= Strategic Choice Theory =

In organizational theory, a topic in sociology and social psychology, strategic choice theory describes the role that leaders or leading groups play in influencing an organization through making choices in a dynamic political process. Previous to this theory, a common view was that organizations were thought to be designed along operational requirements based on the external environment. Strategic choice theory provided an alternative that emphasized the agency of individuals and groups within organizations to make choices, sometimes serving their own ends, that dynamically influenced the development of those organizations. These strategic choices formed part of an organizational learning process that adapted to the external environment as well as the internal political situation.

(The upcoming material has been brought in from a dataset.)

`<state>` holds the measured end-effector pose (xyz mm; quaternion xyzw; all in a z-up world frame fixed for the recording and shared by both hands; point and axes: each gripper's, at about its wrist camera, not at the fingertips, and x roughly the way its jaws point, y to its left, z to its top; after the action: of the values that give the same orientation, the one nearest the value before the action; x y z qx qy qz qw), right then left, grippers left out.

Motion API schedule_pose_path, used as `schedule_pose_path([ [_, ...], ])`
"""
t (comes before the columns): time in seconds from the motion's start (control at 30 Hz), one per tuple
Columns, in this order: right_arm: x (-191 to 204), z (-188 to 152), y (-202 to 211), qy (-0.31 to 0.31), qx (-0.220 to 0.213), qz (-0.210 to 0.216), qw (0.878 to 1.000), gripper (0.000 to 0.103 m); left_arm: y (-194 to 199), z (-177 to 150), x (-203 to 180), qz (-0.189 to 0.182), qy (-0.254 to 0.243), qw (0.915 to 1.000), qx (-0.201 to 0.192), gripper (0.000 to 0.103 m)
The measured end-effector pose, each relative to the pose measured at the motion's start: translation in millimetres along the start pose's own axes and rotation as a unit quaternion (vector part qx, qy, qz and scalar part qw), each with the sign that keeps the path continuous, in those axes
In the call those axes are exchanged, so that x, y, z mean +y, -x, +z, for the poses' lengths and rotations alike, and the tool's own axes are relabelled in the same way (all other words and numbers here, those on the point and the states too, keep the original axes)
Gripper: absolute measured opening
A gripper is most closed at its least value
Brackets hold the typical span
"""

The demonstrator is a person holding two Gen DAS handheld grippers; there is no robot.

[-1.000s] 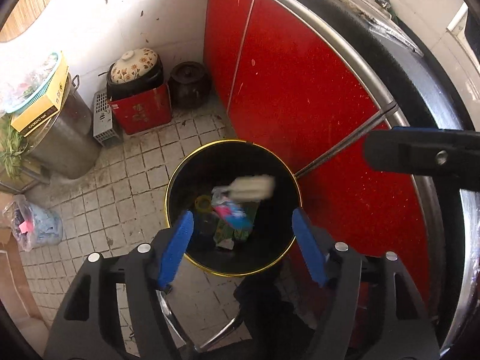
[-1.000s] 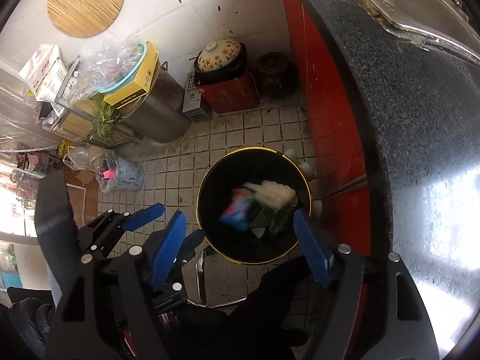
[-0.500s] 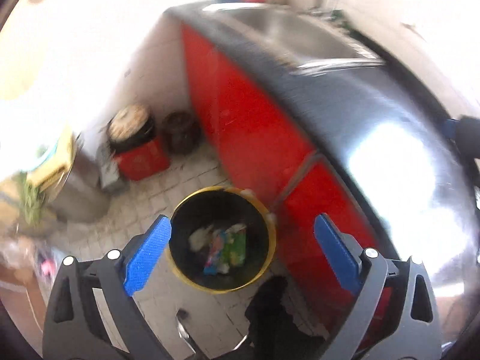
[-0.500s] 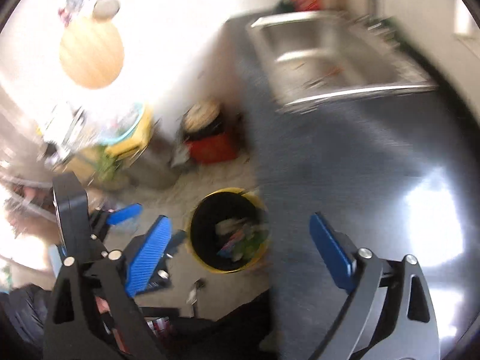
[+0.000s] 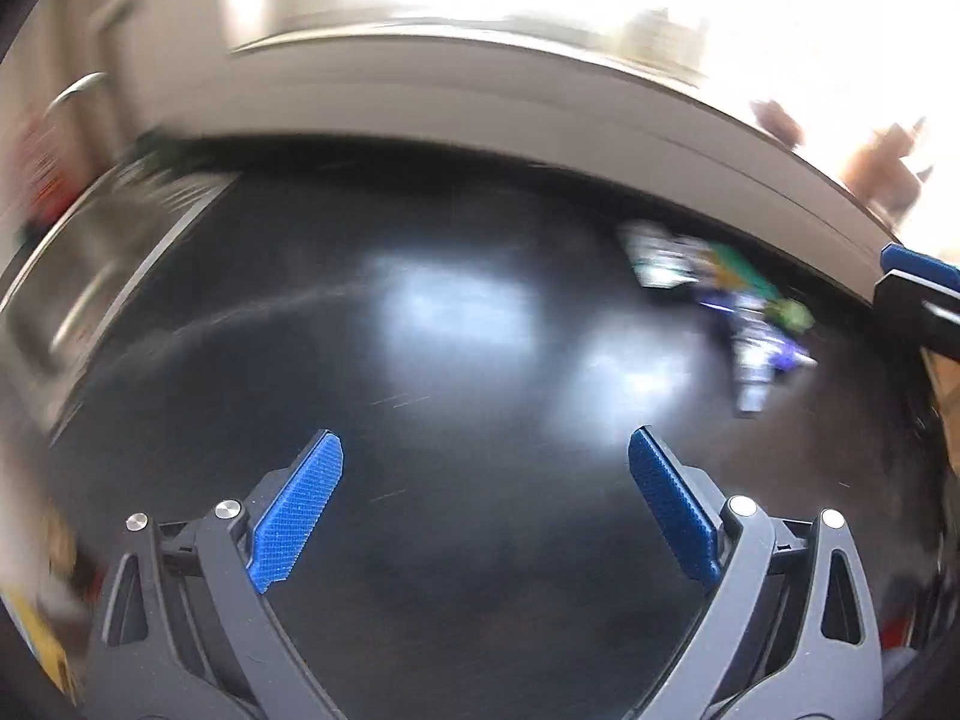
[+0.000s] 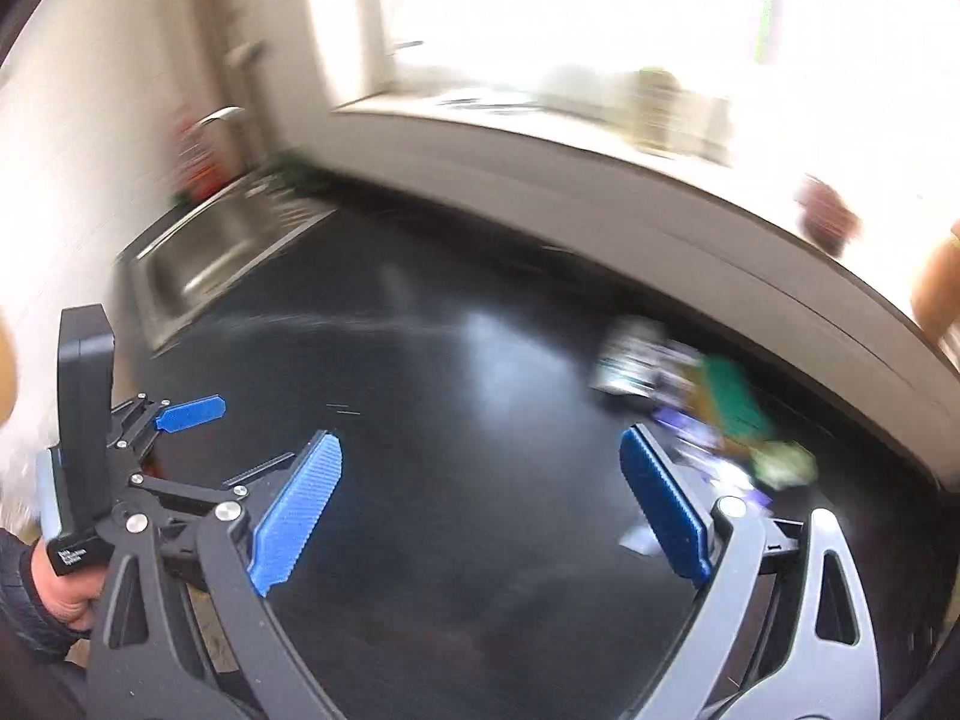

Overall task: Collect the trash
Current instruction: 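Move both open tools back to the countertop trash, then grasp the silver blister pack with the left tool while the right tool grasps the green sponge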

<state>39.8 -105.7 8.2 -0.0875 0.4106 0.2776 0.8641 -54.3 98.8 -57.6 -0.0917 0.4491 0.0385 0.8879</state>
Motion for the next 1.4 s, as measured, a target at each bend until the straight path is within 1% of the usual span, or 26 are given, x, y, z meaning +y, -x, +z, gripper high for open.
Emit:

Apart from (but complementary to) organizational settings, strategic choice theory was studied with regard to individual's responses in ordinary, everyday disputes. Findings include that both complainants and respondents used a variety of strategies that changed over time in an effort to resolve the dispute.

== History ==

=== Origin ===
The model of strategic choice was made when the relations of industries inside the United States were quickly changing. The model/theory was created because other contemporary models/theories were anchored in industries that were stagnant. A majority of the theories had been made when everything was relatively still, and since they were made with that background the theories had a difficult time explaining the change. Therefore, since the Industries were in rapid change there became a need to explain why the industries are changing. The basic model begins by factoring in purposive, intentionalist, rational explanations of their actions and any action done by another person that affect the decision of the decision makers. The variables included can be condensed to any forces outside the environment that would have an effect on the person making the choices. For an example an environmental factor that can change an industries values is the civil rights movement.

=== Usage ===
The spread of this theory has been credited to a multitude of researchers. One person was Alfred Chandler jr. in 1962 his research was on the relationship between strategy and structure. Two other people that have been given credit to the bloom of this research field is J.S. Bain in 1968 and Michael Porter in 1980, who are both industrial organization economists. These researches were mostly using the theory to study industries, but they did have problems in the research. The two problems of the earlier research were that most of the research uses different centers as a point of reference. The second problem is that most researches focuses on how the choices are made and not what comes from those choices. The choice to use this strategic choice theory in industrial relations is contained by two things. The first is that the person making the decisions are only available to happen when they have direct control of what they do. This means that if the person who is making the decisions has to be able to decide freely. The second is that the decision has an effect on others.